What the exercise asks —
Would you copy out exactly the lines of the listing below, beginning with the one that contains "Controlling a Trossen" and ending with the last?

━━ Data extract

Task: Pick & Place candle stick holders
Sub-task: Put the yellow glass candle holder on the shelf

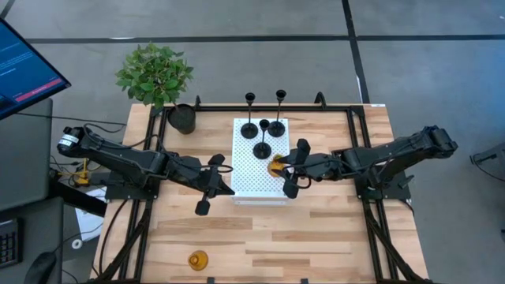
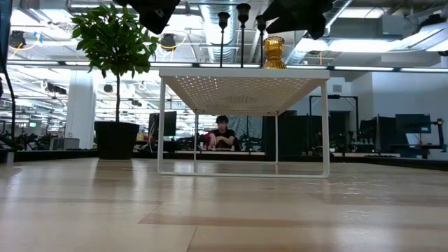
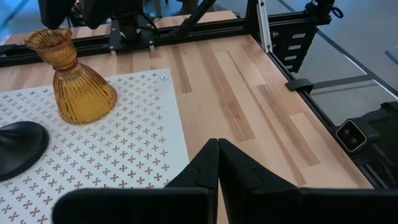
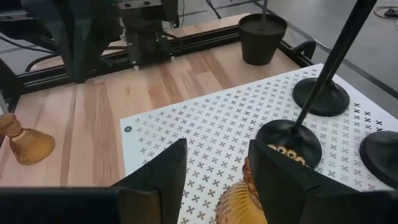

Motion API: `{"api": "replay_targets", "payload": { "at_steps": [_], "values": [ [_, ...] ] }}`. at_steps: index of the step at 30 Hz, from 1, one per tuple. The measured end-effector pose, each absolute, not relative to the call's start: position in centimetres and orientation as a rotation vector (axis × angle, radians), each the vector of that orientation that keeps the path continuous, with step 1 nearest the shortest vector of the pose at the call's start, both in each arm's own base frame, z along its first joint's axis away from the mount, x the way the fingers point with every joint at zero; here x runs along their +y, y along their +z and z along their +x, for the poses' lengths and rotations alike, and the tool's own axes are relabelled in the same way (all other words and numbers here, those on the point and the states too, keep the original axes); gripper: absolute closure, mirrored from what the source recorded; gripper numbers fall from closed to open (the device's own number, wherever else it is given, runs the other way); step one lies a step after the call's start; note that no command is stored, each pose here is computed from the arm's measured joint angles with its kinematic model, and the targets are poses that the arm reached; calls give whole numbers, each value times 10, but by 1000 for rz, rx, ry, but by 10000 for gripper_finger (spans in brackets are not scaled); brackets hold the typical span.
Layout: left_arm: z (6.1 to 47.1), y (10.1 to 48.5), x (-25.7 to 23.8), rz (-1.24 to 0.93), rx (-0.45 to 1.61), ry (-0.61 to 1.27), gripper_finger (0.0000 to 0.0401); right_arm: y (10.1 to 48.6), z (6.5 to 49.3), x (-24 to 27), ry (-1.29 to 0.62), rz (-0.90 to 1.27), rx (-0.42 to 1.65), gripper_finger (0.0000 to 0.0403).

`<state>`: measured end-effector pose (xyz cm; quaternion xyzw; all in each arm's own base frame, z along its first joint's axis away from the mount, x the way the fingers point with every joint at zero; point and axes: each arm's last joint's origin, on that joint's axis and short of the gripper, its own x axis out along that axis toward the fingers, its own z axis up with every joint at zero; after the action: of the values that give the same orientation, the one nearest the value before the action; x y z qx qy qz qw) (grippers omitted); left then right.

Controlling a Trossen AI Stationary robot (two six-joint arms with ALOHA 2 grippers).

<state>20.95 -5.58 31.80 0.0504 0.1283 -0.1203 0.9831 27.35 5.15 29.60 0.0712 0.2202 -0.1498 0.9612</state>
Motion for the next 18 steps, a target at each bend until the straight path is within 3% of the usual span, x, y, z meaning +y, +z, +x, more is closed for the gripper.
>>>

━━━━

Output for this task —
Controlling a Trossen AI Stationary robot (two six-joint arms with ALOHA 2 grippers).

<state>20.95 -5.58 31.80 0.0504 0.1283 -0.1203 0.9831 27.35 5.15 29.60 0.0712 0.2202 -0.1498 0.9612</state>
Motion for the next 18 steps, a target at each bend until the straight path is within 3% of the usual span, x, y, z meaning +y, +z, +x, more is closed for the gripper.
>>>

No additional answer is expected.